De Luna Ferral’s car came under fire from gunmen in another vehicle shortly before 11 a.m. in the small town of Gutiérrez Zamora, in the north of the state of Veracruz, as she was on her way to the state capital, Xalapa. She survived thanks to the bodyguards provided by the state of Veracruz, who fired back, repelling the attackers.
A law student, De Luna Ferral decided to take over the running of Quinto Poder de Veracruz, the news website founded by her mother, María Elena Ferral Hernández, shortly after her mother’s murder on 30 March. She has been receiving protection and living in a supervised residence in Xalapa since the start of April.
A few hours after the 23 May shooting, De Luna Ferral posted an open letter on the website to President Andrés Manuel López Obrador and Veracruz governor Cuitláhuac García Jiménez in which she wrote: “Thank God that an angel watches over me and that my bodyguards and I survived this attack.” She reiterated her call for her mother’s killers to be brought to justice “because I am very afraid for my and my family’s lives.”

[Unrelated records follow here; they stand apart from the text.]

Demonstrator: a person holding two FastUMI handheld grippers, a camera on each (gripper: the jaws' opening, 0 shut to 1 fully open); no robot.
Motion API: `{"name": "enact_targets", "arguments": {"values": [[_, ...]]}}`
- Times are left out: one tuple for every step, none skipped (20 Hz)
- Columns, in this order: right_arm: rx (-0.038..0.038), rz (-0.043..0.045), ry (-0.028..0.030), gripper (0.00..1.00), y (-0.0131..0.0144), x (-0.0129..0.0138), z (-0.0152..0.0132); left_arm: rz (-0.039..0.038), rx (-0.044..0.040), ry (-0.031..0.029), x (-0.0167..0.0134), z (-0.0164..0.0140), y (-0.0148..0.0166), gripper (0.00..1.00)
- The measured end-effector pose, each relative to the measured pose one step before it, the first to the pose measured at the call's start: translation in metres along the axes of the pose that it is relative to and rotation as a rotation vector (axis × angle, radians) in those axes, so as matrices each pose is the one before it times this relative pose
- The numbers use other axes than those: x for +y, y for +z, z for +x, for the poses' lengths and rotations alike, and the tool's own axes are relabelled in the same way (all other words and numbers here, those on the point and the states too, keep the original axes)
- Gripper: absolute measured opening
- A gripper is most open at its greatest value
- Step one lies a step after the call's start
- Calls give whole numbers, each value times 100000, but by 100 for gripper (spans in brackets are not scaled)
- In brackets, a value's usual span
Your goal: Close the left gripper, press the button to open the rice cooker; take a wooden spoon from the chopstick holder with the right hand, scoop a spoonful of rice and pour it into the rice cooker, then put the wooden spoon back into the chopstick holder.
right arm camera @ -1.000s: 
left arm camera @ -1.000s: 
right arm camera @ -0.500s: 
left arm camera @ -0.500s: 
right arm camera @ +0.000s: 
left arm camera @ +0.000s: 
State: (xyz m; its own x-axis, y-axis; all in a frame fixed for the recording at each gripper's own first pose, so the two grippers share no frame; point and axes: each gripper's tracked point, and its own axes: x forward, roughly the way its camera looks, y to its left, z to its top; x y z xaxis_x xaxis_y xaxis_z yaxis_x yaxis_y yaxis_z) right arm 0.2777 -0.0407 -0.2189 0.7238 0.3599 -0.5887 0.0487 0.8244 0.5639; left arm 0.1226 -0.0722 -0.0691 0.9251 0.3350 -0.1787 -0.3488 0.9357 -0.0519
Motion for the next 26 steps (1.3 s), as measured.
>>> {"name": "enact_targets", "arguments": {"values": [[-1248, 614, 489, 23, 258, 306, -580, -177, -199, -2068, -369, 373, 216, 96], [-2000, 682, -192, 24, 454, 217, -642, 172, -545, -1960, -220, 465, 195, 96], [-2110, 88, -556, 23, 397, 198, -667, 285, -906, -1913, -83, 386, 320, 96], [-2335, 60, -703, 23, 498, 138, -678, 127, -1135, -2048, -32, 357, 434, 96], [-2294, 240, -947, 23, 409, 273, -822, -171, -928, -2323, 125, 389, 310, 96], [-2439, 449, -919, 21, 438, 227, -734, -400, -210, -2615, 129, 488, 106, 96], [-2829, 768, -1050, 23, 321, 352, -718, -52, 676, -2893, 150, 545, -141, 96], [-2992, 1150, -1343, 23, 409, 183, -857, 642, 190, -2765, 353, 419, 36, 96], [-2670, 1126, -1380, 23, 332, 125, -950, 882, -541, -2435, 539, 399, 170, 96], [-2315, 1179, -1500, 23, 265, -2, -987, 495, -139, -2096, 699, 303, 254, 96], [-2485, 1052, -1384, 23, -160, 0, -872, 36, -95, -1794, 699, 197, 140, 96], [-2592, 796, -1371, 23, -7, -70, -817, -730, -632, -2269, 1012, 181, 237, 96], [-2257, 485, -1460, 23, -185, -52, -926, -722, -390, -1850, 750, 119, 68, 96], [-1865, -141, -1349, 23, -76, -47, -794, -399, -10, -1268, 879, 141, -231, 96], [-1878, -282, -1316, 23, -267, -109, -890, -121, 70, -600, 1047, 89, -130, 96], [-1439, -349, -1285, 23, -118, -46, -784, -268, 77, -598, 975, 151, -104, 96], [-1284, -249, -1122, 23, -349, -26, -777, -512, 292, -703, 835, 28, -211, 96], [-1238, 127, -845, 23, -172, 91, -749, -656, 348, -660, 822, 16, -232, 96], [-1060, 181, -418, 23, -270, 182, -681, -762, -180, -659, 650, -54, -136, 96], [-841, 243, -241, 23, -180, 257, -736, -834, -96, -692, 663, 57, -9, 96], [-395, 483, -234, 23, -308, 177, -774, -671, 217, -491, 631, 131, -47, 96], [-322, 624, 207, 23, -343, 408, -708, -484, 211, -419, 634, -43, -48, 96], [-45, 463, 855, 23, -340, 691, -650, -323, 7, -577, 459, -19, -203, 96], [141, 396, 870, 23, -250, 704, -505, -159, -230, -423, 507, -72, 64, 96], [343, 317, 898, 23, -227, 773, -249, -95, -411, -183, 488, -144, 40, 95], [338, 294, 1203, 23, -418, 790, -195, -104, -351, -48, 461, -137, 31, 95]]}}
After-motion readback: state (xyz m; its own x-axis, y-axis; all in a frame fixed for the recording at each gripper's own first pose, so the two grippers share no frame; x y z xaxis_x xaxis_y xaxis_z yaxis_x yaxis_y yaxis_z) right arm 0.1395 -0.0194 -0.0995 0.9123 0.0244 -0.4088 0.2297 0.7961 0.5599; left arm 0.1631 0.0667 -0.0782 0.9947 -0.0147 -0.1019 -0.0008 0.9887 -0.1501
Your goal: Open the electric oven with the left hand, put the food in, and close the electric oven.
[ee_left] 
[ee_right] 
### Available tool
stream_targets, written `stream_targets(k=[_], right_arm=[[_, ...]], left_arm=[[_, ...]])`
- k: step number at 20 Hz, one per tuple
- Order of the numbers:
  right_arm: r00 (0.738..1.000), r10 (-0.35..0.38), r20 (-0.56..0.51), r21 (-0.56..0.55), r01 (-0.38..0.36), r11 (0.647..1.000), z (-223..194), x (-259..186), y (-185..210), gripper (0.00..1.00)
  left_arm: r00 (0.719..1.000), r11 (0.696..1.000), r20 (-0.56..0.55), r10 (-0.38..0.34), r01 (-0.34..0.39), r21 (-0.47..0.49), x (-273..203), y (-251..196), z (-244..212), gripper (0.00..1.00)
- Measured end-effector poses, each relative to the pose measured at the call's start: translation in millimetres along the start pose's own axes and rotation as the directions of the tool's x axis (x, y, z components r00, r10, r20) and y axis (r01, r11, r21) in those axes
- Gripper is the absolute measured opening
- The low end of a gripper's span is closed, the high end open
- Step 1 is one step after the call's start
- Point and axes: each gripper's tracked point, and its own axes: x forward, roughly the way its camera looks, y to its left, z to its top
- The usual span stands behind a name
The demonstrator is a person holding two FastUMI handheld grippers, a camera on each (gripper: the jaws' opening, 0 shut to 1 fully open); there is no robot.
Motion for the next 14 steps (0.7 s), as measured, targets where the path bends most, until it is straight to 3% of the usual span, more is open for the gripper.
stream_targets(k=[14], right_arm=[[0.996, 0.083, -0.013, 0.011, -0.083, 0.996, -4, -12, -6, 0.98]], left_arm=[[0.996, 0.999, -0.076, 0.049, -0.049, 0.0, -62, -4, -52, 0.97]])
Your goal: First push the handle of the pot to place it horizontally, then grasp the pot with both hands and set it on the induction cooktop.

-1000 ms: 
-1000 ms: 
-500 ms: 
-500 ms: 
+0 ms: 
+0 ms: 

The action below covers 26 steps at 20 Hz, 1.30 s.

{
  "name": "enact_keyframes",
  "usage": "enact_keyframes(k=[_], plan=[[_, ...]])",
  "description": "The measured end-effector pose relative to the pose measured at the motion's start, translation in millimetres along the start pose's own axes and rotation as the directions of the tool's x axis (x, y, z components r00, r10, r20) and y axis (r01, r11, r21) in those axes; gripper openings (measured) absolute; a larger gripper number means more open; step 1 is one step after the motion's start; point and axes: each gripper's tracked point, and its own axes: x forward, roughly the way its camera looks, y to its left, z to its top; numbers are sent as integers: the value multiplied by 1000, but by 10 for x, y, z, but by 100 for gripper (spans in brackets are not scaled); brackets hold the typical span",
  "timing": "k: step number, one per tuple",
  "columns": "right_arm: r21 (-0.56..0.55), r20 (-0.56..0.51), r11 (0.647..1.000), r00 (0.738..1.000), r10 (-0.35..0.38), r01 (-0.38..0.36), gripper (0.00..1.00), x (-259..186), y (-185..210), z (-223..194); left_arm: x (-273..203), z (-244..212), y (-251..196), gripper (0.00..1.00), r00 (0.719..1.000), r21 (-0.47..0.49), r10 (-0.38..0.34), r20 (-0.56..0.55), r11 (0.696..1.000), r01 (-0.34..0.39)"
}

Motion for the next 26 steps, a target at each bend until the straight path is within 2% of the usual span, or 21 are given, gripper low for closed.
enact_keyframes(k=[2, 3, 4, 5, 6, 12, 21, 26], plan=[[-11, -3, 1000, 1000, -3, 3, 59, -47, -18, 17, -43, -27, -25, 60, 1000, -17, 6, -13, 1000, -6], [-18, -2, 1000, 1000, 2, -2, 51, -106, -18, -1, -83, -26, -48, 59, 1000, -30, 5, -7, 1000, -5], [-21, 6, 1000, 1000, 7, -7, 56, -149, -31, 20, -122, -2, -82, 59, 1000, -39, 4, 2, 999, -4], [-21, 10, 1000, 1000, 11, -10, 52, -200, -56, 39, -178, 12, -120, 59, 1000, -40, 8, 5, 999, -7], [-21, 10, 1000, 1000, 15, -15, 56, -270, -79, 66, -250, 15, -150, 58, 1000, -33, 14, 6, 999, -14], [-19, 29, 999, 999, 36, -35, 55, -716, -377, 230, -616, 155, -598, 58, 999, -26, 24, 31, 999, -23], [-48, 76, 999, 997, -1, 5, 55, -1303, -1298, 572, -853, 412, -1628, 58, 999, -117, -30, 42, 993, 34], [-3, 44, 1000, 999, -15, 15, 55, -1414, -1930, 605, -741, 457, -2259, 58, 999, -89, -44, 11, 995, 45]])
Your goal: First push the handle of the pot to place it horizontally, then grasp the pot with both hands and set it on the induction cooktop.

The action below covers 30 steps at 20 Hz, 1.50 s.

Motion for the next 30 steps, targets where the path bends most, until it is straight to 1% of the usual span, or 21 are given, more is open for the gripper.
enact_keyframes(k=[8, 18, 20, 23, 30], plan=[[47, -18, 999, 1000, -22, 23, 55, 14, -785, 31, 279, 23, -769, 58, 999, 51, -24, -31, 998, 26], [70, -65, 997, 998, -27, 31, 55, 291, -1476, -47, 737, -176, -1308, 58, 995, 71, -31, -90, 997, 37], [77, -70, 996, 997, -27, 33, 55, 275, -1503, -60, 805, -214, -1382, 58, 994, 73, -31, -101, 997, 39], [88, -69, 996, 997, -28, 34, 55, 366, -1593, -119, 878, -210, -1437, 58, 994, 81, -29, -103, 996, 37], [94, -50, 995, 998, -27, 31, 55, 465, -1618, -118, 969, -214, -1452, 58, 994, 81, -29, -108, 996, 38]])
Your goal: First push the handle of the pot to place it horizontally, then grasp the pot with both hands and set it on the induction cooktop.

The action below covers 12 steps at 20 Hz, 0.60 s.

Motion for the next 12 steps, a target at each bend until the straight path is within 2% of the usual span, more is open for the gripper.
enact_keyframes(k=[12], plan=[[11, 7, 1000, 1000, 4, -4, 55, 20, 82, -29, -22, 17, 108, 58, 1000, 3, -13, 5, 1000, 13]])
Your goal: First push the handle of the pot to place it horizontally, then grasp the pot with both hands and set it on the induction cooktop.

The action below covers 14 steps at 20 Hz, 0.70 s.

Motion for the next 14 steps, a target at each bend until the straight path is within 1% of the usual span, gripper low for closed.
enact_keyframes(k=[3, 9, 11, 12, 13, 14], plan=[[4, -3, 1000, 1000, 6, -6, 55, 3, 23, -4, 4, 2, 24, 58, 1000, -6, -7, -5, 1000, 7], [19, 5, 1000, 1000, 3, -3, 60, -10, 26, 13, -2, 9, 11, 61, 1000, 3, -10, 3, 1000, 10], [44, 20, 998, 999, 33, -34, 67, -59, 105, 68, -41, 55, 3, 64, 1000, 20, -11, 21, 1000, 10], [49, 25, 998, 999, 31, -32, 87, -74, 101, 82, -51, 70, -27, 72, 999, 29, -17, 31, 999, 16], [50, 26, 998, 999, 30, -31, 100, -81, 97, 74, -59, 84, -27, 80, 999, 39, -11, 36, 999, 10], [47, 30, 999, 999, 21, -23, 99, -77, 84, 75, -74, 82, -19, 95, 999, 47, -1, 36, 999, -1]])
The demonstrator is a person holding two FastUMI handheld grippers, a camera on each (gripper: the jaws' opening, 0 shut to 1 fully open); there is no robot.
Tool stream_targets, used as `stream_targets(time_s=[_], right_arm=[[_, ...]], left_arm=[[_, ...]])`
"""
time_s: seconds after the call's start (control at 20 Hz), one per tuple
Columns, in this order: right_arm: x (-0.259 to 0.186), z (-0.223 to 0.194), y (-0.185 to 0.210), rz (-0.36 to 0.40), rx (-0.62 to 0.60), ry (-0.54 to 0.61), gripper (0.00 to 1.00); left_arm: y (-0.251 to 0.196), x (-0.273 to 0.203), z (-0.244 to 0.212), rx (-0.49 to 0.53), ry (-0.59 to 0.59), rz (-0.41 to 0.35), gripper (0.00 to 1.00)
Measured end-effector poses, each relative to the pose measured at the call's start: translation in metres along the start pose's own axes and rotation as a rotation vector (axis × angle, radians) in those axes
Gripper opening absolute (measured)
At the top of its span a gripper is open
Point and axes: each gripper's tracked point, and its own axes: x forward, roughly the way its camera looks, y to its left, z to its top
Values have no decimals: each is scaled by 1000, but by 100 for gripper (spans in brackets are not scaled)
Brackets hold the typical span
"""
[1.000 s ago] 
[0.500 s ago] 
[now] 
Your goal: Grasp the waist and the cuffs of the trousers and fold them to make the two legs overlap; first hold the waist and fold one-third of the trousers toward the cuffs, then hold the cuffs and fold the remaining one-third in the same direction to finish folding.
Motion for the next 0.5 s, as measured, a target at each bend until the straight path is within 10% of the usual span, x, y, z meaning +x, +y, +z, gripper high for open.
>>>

“We hail the bravery of María Fernanda de Luna Ferral’s bodyguards and call on the Federal Protection Mechanism to carry out a risk assessment and provide her and her family with more protection,” said Emmanuel Colombié, the head of RSF’s Latin America bureau. “The Veracruz judicial authorities must also identify the perpetrators and instigators of her mother’s murder as quickly as possible.”
Ferral Hernández, who was gunned down in the street in Papantla, another small town in the north of Veracruz state, was the Papantla correspondent of the regional newspapers Diario de Xalapa and El Heraldo de Poza Rica as well as founder and editor of Quinto Poder de Veracruz. She often covered kidnappings and enforced disappearances, some of which were blamed on the local police.
The Veracruz police investigating her murder have carried out several arrests and recognize that it was directly linked to her reporting.
Mireya Ulloa, the editorial director of the newspaper La Opinión de Poza Rica, narrowly survived a murder attempt on 11 March outside her home in Poza Rica, a city 25 km west of Papantla. Two other women journalists, Maria Esther Cansimbe and Adela Octubre, have been missing in Mexico since 2009 and 2012 respectively.
In 2019, a total of ten journalists were killed in connection with their work in Mexico, which is one of the world’s most dangerous countries for media workers. It is ranked 144th out of 180 countries and territories in RSF's 2020 World Press Freedom Index.